> _PROBLEM_: Where in the entries below does "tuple" appear? Copy every line that has it.

> _EXCERPTED RECORDS_:
+--
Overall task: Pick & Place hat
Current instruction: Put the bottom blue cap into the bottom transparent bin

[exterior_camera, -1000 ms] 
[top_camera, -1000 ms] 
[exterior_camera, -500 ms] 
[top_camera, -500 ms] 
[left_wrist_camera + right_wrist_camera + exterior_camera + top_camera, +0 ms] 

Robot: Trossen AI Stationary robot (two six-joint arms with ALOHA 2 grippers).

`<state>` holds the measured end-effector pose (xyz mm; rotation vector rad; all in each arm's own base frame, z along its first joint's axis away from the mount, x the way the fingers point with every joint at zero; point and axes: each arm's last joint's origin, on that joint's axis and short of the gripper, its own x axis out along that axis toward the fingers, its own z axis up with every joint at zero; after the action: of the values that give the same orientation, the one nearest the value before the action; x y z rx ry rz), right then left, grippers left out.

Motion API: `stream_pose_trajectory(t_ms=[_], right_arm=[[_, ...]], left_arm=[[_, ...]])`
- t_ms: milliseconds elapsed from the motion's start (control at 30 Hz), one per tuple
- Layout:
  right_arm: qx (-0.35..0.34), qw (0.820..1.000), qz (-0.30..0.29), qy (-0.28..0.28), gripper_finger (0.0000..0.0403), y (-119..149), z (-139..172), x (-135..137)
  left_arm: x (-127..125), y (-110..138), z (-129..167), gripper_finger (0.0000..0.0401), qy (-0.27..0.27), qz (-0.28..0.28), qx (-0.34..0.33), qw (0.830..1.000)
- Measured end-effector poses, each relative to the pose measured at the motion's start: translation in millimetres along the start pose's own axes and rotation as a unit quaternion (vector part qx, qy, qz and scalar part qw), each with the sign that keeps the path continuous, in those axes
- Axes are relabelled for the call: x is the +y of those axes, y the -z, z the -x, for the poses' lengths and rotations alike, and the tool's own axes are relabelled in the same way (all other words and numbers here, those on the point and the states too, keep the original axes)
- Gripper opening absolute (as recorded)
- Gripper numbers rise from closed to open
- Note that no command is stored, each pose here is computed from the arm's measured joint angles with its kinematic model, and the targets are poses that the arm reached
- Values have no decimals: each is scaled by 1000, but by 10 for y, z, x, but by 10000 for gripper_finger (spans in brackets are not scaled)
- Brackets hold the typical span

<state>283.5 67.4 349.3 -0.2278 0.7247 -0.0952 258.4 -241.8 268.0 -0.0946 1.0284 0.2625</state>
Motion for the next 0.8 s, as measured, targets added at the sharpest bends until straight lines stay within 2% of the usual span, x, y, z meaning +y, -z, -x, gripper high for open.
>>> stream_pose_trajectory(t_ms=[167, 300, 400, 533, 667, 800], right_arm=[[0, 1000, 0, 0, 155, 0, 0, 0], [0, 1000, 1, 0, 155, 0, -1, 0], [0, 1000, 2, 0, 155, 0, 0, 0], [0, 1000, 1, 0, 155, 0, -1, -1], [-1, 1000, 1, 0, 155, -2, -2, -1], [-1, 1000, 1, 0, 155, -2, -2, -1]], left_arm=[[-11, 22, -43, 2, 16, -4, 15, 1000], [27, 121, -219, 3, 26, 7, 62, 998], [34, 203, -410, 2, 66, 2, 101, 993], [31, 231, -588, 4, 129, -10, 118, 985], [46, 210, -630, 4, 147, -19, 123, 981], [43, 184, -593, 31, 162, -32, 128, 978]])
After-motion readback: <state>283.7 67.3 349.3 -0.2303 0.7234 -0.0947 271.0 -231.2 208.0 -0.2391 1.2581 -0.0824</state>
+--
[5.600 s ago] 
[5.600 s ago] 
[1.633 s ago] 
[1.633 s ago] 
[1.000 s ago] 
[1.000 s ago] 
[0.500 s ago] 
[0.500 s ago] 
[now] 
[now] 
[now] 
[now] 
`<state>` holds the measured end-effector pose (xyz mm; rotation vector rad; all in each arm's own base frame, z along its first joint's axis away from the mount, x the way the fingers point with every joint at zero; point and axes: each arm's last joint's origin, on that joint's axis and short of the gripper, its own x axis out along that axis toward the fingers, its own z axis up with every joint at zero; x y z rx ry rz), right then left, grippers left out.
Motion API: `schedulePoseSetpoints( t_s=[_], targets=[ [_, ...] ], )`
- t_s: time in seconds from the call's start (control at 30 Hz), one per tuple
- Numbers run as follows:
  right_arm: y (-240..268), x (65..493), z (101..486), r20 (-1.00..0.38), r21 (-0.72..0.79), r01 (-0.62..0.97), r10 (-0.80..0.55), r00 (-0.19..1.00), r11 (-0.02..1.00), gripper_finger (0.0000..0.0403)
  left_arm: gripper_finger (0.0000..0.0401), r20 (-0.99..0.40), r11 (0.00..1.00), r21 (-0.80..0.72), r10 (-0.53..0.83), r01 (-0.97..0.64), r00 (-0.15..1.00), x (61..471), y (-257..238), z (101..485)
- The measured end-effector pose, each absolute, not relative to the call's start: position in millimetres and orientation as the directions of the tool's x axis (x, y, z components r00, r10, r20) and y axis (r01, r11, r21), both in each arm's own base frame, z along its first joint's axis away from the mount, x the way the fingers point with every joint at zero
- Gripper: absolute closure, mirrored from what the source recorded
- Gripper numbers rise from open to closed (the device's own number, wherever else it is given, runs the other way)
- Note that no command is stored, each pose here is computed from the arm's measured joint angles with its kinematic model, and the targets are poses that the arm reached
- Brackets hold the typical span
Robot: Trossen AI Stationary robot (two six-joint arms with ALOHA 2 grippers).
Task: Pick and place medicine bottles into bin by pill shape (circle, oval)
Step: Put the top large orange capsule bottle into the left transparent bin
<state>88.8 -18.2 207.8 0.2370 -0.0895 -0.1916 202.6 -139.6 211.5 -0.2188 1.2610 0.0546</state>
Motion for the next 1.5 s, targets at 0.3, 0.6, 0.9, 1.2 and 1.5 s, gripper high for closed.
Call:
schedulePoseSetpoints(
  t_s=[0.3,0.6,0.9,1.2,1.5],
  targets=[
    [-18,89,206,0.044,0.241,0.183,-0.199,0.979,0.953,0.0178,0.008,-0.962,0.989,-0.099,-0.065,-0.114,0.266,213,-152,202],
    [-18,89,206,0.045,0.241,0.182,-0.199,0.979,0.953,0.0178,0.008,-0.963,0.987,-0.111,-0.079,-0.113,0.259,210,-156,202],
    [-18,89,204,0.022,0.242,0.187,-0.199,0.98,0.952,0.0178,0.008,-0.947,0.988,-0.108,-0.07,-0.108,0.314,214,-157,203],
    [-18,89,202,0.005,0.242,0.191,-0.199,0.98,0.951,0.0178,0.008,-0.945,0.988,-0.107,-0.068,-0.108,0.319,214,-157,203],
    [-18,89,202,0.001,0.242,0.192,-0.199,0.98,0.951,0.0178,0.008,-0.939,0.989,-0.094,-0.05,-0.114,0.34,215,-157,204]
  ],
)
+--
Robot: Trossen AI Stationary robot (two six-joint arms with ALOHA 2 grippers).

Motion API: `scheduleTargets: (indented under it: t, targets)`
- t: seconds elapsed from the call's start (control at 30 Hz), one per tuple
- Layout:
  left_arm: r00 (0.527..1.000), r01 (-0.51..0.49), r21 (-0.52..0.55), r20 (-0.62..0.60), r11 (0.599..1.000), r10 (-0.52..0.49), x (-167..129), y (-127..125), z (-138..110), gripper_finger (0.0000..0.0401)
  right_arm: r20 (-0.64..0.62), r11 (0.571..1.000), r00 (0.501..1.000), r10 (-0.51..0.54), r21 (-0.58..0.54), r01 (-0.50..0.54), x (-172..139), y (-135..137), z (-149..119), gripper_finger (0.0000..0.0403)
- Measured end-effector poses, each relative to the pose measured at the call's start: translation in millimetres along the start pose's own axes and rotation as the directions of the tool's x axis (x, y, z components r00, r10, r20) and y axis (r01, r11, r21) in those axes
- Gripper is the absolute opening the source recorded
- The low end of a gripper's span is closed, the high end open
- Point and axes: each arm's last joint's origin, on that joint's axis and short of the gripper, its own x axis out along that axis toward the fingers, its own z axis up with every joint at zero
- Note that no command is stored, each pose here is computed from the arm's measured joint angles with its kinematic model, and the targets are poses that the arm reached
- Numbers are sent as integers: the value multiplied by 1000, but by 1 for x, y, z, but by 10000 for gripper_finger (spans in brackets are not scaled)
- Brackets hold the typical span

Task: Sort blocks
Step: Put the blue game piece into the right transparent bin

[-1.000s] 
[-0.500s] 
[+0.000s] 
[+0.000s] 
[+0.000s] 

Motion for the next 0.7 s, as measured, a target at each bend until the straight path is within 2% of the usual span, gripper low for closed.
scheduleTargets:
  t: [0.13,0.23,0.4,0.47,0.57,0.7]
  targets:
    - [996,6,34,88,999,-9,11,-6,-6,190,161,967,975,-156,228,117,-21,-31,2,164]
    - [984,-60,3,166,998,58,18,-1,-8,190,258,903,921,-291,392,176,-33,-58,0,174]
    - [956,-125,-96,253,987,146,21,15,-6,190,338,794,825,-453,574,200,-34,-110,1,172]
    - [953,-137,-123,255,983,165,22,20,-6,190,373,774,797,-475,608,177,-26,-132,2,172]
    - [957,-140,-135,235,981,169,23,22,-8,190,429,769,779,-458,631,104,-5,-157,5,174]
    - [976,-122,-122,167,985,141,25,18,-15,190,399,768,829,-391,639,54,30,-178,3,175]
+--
> _REPLY_:
- t_ms: milliseconds elapsed from the motion's start (control at 30 Hz), one per tuple
- t_s: time in seconds from the call's start (control at 30 Hz), one per tuple
- t: seconds elapsed from the call's start (control at 30 Hz), one per tuple

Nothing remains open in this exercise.